Everything in the listing below from the line containing "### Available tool" through the line containing "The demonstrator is" must be repeated exactly; the remaining lines are not wanted.

### PROVIDED DATA
☆ ☆ ☆

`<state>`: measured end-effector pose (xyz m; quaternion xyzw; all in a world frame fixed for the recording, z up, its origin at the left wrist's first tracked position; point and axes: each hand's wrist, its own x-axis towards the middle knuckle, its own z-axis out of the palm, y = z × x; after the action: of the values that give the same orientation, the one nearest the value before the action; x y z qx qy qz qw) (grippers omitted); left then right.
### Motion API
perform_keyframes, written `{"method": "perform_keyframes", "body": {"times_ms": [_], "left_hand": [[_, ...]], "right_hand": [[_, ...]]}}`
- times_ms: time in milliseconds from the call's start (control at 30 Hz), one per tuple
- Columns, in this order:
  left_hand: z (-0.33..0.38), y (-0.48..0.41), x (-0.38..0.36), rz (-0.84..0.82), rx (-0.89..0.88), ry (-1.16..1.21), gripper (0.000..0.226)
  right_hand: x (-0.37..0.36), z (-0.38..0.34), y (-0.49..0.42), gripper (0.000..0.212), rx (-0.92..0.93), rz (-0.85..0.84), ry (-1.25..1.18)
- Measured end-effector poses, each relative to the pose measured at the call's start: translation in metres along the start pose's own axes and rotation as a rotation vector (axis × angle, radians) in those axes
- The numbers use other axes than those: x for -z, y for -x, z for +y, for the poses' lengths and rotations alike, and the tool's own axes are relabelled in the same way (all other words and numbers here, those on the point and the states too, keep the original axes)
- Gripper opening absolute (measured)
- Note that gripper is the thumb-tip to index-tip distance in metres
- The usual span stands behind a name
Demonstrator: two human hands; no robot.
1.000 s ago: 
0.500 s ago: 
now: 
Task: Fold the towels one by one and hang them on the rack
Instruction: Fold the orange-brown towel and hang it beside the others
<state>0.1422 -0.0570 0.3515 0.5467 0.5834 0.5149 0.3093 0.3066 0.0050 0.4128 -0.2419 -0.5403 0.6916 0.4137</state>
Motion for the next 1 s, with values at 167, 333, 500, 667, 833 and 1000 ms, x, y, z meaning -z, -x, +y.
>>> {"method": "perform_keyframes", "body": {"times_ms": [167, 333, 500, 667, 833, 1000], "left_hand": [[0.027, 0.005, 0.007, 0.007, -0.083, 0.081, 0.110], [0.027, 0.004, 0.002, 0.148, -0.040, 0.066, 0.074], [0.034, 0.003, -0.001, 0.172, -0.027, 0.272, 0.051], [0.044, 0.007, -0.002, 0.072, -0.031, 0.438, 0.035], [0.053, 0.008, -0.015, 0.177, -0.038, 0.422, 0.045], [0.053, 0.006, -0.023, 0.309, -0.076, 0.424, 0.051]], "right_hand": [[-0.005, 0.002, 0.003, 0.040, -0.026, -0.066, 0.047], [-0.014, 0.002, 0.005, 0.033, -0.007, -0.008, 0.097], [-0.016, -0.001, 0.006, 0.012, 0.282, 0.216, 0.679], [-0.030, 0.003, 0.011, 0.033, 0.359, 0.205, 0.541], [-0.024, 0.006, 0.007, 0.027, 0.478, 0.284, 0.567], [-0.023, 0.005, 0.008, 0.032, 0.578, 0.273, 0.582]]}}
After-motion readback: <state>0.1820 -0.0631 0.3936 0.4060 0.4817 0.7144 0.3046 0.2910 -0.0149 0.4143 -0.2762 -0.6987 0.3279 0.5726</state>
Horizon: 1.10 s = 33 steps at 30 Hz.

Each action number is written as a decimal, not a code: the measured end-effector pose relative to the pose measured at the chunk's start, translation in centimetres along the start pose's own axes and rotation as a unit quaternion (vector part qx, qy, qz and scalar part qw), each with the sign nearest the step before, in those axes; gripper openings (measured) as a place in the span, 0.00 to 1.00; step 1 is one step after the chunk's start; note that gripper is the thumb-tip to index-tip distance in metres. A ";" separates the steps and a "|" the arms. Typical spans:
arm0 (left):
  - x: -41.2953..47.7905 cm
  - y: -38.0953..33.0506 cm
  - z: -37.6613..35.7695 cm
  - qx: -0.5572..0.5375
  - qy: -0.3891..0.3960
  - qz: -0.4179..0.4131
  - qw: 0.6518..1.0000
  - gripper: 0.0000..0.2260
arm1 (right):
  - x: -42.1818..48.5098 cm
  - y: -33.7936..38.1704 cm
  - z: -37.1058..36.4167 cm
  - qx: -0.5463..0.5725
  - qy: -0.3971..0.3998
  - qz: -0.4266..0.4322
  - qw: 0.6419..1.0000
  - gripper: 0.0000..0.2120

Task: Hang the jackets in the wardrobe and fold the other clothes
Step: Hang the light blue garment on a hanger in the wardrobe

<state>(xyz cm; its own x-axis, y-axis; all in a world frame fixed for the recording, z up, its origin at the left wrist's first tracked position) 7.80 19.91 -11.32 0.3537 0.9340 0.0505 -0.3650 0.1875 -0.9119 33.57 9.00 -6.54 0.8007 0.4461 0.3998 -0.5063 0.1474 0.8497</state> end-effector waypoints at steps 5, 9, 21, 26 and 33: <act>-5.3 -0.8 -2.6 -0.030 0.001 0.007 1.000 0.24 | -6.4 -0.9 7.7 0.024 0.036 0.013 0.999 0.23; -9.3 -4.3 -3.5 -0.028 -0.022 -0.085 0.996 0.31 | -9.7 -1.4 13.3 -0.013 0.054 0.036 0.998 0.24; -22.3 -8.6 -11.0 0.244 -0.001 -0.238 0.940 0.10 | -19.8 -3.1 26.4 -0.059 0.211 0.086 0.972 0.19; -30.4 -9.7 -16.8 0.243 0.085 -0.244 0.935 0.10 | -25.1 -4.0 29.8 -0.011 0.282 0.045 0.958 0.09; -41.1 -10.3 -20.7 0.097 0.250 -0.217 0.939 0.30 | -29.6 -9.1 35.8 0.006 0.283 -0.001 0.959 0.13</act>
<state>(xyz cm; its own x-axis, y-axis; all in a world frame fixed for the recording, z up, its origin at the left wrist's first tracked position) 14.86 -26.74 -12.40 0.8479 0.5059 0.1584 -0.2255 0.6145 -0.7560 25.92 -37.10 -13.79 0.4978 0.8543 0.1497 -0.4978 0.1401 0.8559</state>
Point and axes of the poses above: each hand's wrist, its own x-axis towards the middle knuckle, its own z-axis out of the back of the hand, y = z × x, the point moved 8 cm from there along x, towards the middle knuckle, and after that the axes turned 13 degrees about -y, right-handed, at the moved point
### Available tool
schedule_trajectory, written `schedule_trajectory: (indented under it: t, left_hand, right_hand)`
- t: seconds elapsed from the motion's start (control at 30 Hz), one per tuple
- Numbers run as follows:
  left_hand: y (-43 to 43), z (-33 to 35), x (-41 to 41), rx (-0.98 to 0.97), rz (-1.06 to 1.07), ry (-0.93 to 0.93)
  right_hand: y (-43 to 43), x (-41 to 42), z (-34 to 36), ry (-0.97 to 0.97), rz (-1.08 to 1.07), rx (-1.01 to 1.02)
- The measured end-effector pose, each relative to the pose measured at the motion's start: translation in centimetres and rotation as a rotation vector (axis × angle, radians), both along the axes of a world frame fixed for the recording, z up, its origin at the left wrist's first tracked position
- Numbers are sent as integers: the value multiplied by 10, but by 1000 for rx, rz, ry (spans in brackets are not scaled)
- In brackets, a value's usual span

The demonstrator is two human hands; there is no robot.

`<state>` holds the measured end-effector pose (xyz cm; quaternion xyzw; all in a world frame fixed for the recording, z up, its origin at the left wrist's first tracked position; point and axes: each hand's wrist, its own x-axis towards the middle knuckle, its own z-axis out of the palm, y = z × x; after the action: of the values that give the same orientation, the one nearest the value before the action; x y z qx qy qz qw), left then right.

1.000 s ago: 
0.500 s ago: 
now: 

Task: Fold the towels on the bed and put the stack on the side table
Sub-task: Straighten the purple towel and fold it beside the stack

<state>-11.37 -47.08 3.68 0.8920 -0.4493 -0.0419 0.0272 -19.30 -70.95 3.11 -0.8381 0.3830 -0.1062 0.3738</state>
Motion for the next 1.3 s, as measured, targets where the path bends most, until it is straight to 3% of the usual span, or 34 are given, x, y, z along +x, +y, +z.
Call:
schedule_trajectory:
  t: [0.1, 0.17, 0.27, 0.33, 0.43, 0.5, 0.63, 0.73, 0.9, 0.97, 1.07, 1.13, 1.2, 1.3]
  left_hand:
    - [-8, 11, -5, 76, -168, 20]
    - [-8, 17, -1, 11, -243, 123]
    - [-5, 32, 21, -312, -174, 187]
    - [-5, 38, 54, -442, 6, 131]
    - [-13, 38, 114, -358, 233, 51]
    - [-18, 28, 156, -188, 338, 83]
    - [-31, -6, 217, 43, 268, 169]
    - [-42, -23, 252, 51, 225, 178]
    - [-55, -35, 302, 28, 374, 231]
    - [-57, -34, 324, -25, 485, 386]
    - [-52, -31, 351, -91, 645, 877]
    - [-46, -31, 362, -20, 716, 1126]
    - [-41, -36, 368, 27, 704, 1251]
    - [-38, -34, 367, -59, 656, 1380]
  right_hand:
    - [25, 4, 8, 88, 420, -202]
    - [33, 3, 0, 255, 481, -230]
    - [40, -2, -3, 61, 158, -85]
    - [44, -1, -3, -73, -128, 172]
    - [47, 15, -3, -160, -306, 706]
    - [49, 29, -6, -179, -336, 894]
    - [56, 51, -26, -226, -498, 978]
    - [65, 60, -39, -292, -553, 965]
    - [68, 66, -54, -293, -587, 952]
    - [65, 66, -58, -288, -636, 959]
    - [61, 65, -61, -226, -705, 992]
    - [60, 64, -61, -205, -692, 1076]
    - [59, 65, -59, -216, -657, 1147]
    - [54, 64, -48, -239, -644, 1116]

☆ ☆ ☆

### ANSWER BOX
### Available tool
schedule_trajectory, written `schedule_trajectory: (indented under it: t, left_hand, right_hand)`
- t: seconds elapsed from the motion's start (control at 30 Hz), one per tuple
- Numbers run as follows:
  left_hand: y (-43 to 43), z (-33 to 35), x (-41 to 41), rx (-0.98 to 0.97), rz (-1.06 to 1.07), ry (-0.93 to 0.93)
  right_hand: y (-43 to 43), x (-41 to 42), z (-34 to 36), ry (-0.97 to 0.97), rz (-1.08 to 1.07), rx (-1.01 to 1.02)
- The measured end-effector pose, each relative to the pose measured at the motion's start: translation in centimetres and rotation as a rotation vector (axis × angle, radians), both along the axes of a world frame fixed for the recording, z up, its origin at the left wrist's first tracked position
- Numbers are sent as integers: the value multiplied by 10, but by 1000 for rx, rz, ry (spans in brackets are not scaled)
- In brackets, a value's usual span

The demonstrator is two human hands; there is no robot.

Above is the complete output.